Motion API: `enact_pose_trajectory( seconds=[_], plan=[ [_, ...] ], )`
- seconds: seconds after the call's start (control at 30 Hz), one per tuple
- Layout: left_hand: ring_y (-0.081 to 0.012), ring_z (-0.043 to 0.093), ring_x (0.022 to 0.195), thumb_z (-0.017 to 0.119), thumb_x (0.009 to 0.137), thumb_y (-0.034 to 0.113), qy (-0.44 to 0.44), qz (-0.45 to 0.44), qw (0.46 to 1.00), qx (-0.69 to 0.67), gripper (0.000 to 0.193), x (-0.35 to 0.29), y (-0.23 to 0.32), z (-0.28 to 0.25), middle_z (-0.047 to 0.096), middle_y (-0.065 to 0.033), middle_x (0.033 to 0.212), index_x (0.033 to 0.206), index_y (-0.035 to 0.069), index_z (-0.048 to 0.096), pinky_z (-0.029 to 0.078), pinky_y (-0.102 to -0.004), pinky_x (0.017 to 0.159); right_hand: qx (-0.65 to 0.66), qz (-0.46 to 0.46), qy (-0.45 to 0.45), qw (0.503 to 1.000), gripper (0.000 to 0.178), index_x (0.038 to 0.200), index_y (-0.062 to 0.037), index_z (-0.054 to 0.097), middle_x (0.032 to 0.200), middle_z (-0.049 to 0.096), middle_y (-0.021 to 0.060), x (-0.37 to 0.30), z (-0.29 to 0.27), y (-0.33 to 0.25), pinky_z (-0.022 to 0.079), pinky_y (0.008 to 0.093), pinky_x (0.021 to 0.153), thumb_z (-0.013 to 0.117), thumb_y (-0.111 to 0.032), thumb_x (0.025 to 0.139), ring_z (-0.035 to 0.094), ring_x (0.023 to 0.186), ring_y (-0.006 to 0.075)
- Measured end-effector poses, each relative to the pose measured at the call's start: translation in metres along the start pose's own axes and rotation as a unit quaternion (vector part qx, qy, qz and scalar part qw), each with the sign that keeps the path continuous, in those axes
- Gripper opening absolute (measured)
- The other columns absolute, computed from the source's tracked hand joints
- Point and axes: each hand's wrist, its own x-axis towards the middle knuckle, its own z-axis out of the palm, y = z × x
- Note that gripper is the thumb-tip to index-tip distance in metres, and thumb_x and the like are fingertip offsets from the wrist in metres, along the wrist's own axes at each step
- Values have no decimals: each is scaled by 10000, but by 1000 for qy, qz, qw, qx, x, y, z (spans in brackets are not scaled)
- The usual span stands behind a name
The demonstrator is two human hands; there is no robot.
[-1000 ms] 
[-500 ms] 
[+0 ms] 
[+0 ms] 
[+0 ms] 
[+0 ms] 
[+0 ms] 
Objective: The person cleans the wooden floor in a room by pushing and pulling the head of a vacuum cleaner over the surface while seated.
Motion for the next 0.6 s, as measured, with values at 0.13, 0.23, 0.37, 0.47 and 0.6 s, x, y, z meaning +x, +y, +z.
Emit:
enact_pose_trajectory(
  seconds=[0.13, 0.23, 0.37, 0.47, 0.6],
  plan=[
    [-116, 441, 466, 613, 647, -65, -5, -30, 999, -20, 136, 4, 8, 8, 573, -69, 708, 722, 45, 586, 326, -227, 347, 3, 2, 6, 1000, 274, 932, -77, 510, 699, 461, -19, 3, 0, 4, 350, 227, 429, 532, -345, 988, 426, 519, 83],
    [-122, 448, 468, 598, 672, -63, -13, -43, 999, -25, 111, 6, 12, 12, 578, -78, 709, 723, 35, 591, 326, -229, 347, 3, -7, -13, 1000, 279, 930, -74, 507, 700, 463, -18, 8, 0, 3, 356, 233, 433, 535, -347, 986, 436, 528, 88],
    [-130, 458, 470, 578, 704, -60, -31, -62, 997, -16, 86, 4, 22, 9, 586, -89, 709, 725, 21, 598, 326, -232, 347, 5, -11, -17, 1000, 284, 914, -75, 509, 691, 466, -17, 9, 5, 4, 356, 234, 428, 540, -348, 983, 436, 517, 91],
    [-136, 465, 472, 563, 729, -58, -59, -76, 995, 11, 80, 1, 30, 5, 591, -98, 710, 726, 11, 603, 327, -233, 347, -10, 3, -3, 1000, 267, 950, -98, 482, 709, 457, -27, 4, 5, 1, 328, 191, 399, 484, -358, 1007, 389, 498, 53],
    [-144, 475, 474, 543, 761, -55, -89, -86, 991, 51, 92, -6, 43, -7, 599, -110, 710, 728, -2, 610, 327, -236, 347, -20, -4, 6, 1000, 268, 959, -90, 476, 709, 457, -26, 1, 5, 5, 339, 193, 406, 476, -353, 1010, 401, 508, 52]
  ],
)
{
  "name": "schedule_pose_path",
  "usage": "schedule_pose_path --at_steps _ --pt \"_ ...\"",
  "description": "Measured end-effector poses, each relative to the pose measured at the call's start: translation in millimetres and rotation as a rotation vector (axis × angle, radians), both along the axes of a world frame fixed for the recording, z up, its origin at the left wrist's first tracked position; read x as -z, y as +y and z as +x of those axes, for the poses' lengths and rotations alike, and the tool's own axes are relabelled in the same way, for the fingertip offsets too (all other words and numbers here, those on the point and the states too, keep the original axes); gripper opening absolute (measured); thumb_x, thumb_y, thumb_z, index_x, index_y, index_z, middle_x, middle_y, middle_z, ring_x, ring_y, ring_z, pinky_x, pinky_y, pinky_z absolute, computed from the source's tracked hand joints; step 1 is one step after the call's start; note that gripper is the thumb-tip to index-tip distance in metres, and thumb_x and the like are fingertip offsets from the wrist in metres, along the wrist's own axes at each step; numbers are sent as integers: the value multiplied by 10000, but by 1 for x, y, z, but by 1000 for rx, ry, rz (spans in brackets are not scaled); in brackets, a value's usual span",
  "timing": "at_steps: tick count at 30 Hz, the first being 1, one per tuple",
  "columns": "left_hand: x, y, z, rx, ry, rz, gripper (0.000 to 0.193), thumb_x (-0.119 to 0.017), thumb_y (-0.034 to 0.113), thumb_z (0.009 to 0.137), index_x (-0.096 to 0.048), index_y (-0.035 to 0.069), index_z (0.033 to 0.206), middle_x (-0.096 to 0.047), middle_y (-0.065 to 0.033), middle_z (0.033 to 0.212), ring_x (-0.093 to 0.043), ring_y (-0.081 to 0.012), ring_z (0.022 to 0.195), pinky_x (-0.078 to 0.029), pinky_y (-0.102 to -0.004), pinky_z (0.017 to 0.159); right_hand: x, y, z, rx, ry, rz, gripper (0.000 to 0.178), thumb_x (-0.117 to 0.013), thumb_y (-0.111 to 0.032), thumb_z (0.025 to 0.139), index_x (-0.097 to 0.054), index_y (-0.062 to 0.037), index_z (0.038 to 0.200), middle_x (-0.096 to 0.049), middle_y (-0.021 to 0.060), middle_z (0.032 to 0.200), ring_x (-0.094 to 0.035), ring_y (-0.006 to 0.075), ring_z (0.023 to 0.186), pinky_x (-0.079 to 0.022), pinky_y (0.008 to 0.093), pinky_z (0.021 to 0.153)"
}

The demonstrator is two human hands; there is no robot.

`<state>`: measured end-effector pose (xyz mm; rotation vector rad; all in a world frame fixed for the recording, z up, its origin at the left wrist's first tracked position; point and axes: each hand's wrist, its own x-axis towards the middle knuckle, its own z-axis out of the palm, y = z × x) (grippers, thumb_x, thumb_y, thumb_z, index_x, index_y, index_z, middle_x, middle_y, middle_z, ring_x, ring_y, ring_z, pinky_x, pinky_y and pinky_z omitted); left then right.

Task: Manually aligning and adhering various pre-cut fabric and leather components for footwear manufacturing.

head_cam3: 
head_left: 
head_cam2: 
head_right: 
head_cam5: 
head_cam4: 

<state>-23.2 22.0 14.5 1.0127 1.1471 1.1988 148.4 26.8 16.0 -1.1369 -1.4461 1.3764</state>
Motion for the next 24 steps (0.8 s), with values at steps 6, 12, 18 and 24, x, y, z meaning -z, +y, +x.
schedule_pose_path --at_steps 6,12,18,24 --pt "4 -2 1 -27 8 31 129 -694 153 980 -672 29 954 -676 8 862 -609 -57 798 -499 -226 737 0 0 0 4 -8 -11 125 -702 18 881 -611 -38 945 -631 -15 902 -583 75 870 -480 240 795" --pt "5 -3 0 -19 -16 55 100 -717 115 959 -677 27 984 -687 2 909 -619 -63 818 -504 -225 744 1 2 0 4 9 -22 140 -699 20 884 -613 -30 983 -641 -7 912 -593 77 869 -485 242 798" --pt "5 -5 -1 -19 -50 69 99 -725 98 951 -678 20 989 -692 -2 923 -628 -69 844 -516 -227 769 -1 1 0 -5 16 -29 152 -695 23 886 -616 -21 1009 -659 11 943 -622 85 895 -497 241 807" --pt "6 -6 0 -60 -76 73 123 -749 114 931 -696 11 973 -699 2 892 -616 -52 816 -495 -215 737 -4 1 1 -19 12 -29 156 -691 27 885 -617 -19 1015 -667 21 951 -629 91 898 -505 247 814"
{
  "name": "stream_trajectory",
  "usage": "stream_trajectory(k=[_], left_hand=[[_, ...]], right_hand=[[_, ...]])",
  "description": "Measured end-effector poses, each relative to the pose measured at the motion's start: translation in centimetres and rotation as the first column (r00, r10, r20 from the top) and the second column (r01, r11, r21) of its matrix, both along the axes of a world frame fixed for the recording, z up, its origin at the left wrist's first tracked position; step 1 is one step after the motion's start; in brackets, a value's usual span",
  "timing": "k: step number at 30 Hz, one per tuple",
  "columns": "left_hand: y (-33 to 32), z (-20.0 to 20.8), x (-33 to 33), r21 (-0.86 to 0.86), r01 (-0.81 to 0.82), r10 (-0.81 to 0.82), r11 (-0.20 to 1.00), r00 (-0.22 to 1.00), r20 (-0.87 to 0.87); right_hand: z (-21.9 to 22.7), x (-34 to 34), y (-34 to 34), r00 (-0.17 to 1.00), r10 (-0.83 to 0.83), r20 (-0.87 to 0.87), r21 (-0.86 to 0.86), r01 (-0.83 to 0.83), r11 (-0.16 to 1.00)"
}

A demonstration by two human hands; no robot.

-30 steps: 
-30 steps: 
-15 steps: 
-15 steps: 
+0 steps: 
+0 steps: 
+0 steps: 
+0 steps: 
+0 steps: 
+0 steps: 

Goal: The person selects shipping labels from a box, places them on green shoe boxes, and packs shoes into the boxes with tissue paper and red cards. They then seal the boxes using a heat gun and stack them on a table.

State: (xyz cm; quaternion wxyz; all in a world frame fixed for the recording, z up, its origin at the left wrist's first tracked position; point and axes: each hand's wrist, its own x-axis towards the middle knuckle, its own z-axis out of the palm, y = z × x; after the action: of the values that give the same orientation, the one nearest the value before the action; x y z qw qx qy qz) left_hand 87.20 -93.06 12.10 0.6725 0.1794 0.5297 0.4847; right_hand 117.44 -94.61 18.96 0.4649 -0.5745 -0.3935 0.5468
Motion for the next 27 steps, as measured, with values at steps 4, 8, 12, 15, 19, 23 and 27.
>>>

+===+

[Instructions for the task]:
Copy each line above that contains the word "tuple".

[Completed exercise]:
- seconds: seconds after the call's start (control at 30 Hz), one per tuple
  "timing": "at_steps: tick count at 30 Hz, the first being 1, one per tuple",
  "timing": "k: step number at 30 Hz, one per tuple",

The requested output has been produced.